#### Task description:
Only the lines from the one with "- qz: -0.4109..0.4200" through the last belong in the output; print them exactly as given below.
%%
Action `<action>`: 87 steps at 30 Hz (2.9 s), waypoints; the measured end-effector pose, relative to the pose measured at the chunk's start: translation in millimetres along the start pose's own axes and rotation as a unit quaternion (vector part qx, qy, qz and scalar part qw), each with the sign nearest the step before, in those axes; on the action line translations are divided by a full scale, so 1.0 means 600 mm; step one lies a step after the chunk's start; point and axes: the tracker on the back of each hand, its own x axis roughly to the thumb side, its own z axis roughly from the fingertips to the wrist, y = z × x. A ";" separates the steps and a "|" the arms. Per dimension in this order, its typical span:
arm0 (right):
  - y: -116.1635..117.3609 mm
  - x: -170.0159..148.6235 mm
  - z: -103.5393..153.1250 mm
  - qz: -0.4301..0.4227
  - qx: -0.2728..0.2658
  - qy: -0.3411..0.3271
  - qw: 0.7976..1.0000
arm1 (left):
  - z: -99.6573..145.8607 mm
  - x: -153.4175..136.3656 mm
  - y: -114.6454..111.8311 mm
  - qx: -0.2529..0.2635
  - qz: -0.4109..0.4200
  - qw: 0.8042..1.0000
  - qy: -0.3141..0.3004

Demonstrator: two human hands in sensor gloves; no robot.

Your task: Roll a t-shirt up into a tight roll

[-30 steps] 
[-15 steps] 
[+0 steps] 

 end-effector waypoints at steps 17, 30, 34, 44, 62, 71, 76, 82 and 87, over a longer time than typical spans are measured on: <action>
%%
#### Solution below:
  - qz: -0.4109..0.4200
  - qw: 0.8042..1.0000
  - qy: -0.3141..0.3004

Demonstrator: two human hands in sensor gloves; no robot.

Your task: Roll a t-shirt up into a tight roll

[-30 steps] 
[-15 steps] 
[+0 steps] 

 end-effector waypoints at steps 17, 30, 34, 44, 62, 71, 76, 82 and 87, over a longer time than typical spans are measured on: <action>

Now the output is complete.